The law of defamation (libel and slander) is a live issue in the UK. Criticism and review are permitted if based on honestly held opinions. On questions of fact, as long as what you are saying is factually true, it cannot be held to be defamatory - but stray from the truth and the consequences can be severe.

A British internet troll, Jason Page, who abused a US lawyer on Google and caused his firm serious reputational damage, was ordered to pay damages and costs of more than £100,000 in the UK High Court - the largest award so far in such a case.

It's even legally possible to defame a person online by sharing (eg by retweeting) someone else's defamatory statements, especially if you're highly influential.

2. Breach of privacy

The internet knows no borders, and material posted on social media can be seen around the world. However, in many countries, such as France, there are strict rules regarding privacy and image.

For example, a person holidaying in Paris is highly likely to take photos in crowded public areas, and post these to their favourite social media platforms.

However, if a person captured in the background is caught in a compromising position (somewhere they shouldn't be, or with someone they shouldn't be with!), and they are recognised and their actions exposed as a result of your photos, you could be legally liable for damages.

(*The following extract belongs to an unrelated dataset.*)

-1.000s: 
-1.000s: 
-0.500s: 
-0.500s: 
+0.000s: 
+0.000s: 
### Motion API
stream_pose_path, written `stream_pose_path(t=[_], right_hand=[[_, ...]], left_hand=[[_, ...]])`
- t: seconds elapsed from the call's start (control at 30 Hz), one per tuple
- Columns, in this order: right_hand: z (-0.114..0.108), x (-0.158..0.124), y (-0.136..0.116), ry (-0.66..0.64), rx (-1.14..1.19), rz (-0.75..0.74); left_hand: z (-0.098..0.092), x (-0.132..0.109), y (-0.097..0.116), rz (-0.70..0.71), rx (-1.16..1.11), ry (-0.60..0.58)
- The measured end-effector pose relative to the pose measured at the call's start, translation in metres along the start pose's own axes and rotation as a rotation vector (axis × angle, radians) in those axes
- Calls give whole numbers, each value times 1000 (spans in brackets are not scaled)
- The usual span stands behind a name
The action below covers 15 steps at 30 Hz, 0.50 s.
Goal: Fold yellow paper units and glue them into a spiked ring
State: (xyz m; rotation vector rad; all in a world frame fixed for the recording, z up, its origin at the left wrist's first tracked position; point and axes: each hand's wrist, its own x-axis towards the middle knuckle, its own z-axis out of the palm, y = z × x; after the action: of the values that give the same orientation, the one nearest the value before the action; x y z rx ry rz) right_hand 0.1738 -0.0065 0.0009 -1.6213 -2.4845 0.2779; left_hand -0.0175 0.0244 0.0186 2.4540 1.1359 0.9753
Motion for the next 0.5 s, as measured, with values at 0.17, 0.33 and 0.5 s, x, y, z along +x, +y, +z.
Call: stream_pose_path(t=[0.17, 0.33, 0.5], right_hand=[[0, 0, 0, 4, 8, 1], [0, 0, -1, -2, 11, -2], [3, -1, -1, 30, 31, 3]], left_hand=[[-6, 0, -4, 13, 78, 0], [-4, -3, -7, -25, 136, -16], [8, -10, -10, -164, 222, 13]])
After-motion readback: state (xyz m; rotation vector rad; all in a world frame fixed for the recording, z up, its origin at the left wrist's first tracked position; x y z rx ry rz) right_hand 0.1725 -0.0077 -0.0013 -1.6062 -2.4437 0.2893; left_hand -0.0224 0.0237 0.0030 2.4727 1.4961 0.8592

In England there is no specific right to privacy in a case like this (yet), but in many countries the law is much more draconian - so beware.

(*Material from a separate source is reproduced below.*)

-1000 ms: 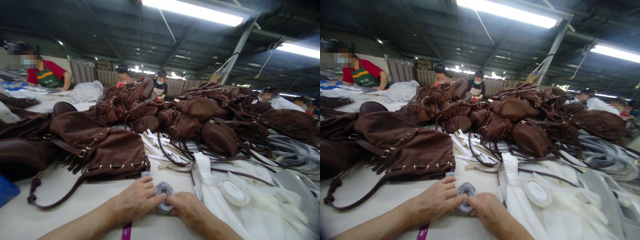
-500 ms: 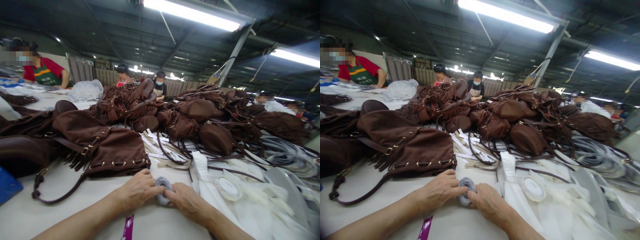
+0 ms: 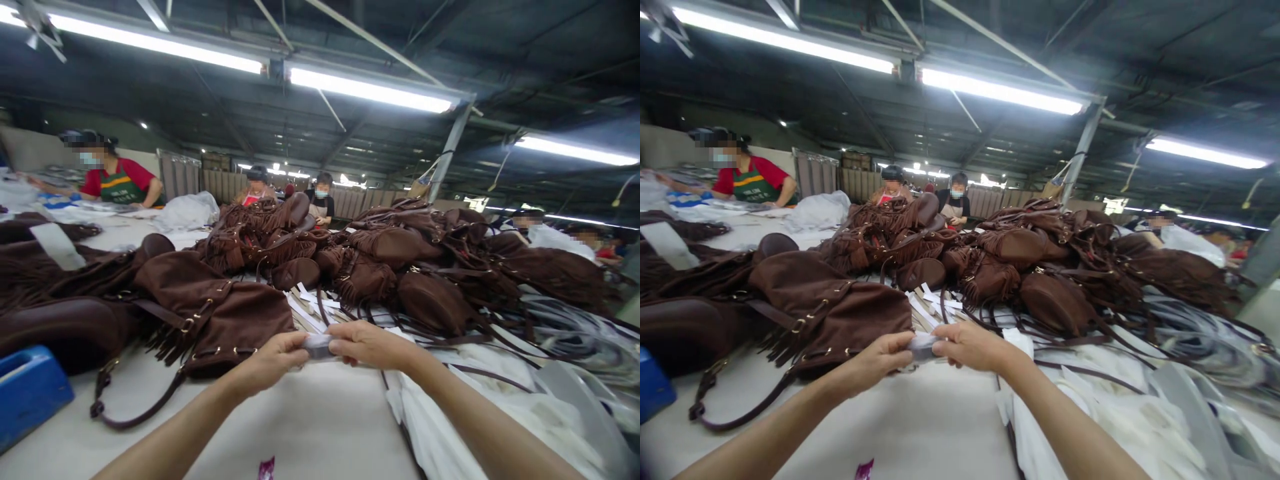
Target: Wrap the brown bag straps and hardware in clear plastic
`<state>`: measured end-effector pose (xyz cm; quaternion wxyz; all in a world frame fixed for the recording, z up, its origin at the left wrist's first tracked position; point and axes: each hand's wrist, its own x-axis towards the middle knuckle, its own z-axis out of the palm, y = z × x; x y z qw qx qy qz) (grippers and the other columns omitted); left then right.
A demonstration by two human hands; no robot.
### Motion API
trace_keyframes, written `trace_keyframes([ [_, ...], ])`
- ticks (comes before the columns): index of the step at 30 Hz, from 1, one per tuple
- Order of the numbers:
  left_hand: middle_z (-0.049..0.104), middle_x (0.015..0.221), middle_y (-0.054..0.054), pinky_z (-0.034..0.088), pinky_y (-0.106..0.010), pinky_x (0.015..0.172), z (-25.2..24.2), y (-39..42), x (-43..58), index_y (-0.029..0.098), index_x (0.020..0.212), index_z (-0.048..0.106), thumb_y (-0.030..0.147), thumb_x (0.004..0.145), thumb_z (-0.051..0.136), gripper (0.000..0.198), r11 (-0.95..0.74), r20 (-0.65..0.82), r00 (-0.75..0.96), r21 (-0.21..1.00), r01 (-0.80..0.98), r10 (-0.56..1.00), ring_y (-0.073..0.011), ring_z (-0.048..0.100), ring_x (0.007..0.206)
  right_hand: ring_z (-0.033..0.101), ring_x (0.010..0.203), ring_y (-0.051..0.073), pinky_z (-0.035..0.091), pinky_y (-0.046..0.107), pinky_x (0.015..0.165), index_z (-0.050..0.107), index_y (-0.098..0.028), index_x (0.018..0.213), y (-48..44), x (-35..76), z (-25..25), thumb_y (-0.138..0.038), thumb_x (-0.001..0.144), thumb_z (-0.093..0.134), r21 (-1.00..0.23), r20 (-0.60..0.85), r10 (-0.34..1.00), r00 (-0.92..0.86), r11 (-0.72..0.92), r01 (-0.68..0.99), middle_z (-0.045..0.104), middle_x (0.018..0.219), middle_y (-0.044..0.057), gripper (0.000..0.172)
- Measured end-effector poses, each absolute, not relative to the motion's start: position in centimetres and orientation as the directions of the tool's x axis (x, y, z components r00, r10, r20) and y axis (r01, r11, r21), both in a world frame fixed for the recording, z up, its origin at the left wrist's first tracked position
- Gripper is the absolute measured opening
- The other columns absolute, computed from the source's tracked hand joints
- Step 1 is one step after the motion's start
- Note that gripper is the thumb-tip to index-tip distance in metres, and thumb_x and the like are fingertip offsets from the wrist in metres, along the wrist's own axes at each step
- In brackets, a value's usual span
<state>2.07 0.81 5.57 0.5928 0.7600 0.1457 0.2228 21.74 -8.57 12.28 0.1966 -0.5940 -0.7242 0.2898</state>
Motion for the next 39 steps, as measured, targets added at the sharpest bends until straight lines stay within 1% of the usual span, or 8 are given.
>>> trace_keyframes([
  [4, 0.046, 0.067, 0.003, 0.029, -0.021, 0.059, 5.2, 0.5, 2.3, 0.015, 0.084, 0.059, 0.038, 0.071, 0.069, 0.028, 0.110, 0.084, 0.730, 0.971, -0.214, 0.678, -0.0093, 0.040, 0.060, 0.058, 0.058, 0.014, 0.040, 0.020, 0.045, 0.057, -0.018, 0.099, -7.3, 20.2, 11.9, -0.045, 0.081, 0.050, -0.889, 0.104, 0.982, 0.160, 0.020, 0.458, 0.061, 0.068, -0.001, 0.033],
  [7, 0.046, 0.068, 0.003, 0.033, -0.021, 0.060, 4.3, -0.1, 2.6, 0.017, 0.090, 0.058, 0.046, 0.069, 0.073, 0.038, 0.257, 0.074, 0.673, 0.889, -0.378, 0.735, -0.0095, 0.044, 0.061, 0.058, 0.060, 0.015, 0.040, 0.021, 0.047, 0.059, -0.017, 0.085, -8.0, 18.3, 10.3, -0.052, 0.078, 0.052, -0.945, 0.205, 0.913, 0.353, 0.091, 0.314, 0.064, 0.074, 0.003, 0.036],
  [10, 0.048, 0.074, 0.002, 0.037, -0.022, 0.061, 3.7, -0.6, 2.7, 0.020, 0.098, 0.057, 0.046, 0.069, 0.074, 0.043, 0.343, 0.063, 0.682, 0.828, -0.443, 0.729, -0.0102, 0.048, 0.065, 0.055, 0.059, 0.015, 0.041, 0.024, 0.053, 0.063, -0.016, 0.078, -9.0, 16.3, 8.5, -0.047, 0.080, 0.054, -0.922, 0.283, 0.889, 0.360, 0.149, 0.357, 0.060, 0.065, 0.001, 0.033],
  [15, 0.050, 0.076, 0.003, 0.039, -0.021, 0.065, 3.2, -0.7, 2.4, 0.021, 0.099, 0.056, 0.044, 0.069, 0.076, 0.043, 0.415, 0.024, 0.716, 0.801, -0.432, 0.698, -0.0088, 0.050, 0.067, 0.059, 0.078, 0.021, 0.046, 0.029, 0.071, 0.067, -0.017, 0.091, -9.1, 14.4, 6.8, -0.041, 0.085, 0.053, -0.855, 0.453, 0.782, 0.428, 0.245, 0.457, 0.066, 0.084, 0.005, 0.029],
  [24, 0.053, 0.078, 0.000, 0.038, -0.024, 0.066, 2.8, -1.0, 2.2, 0.021, 0.102, 0.058, 0.049, 0.073, 0.071, 0.042, 0.321, 0.072, 0.735, 0.867, -0.380, 0.675, -0.0119, 0.051, 0.070, 0.055, 0.061, 0.017, 0.040, 0.027, 0.059, 0.063, -0.018, 0.082, -8.9, 13.4, 6.7, -0.045, 0.089, 0.043, -0.834, 0.404, 0.816, 0.413, 0.143, 0.533, 0.057, 0.062, 0.000, 0.034],
  [30, 0.050, 0.074, 0.002, 0.037, -0.023, 0.065, 3.0, -1.9, 2.7, 0.018, 0.093, 0.059, 0.051, 0.074, 0.070, 0.041, 0.161, 0.149, 0.677, 0.914, -0.373, 0.720, -0.0113, 0.046, 0.067, 0.033, 0.042, 0.007, 0.024, 0.020, 0.041, 0.056, -0.016, 0.083, -9.1, 13.1, 6.3, -0.061, 0.075, 0.057, -0.983, 0.181, 0.835, 0.519, 0.153, 0.096, 0.045, 0.055, -0.006, 0.045],
  [35, 0.054, 0.079, 0.000, 0.041, -0.029, 0.073, 2.8, -2.2, 2.8, 0.018, 0.088, 0.059, 0.049, 0.084, 0.058, 0.031, -0.211, 0.344, 0.624, 0.937, -0.279, 0.702, -0.0159, 0.048, 0.076, 0.018, 0.040, 0.003, 0.010, 0.019, 0.037, 0.058, -0.015, 0.090, -9.5, 12.7, 5.7, -0.067, 0.062, 0.069, -0.988, 0.058, 0.871, 0.489, 0.120, -0.095, 0.035, 0.052, -0.011, 0.061],
  [39, 0.056, 0.086, -0.005, 0.041, -0.036, 0.079, 3.0, -3.5, 2.6, 0.020, 0.086, 0.063, 0.036, 0.090, 0.051, 0.021, -0.641, 0.535, 0.534, 0.767, 0.018, 0.655, -0.0226, 0.047, 0.088, 0.012, 0.044, 0.004, 0.008, 0.018, 0.040, 0.061, -0.013, 0.090, -10.5, 12.2, 5.2, -0.057, 0.066, 0.074, -0.964, 0.075, 0.843, 0.533, 0.198, -0.176, 0.020, 0.051, -0.013, 0.052],
])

3. Committing "reputational suicide"

It's not just legal issues you need to be aware of online. The rise in popularity of social media apps has increased the chances of “reputational suicide” - casually posting something that seems funny in the moment, only to realise (too late) that it appears ill-judged and even offensive.

It's imperative to remember that your social posts may not just be seen by your close friends, but also by your boss, clients, and potential employers.

It's common for businesses to use social media to relay news about their firm. However, this can also go spectacularly wrong, as was the case in 2016 for Baker Small, a law firm that specialised in advising local authorities. The firm fired off a series of boastful tweets about its legal victories, which were seen as insensitive to the parents of children with special educational needs.

It lost its place on the local authority's panel of advising firms, and with it, much of its business.

Reputational damage can even come about from something you've posted in the past, particularly if you've since risen to a more prominent position. Just ask Josh Rivers, who lost his job as editor of the Gay Times in 2017 after past homophobic and offensive tweets came to light.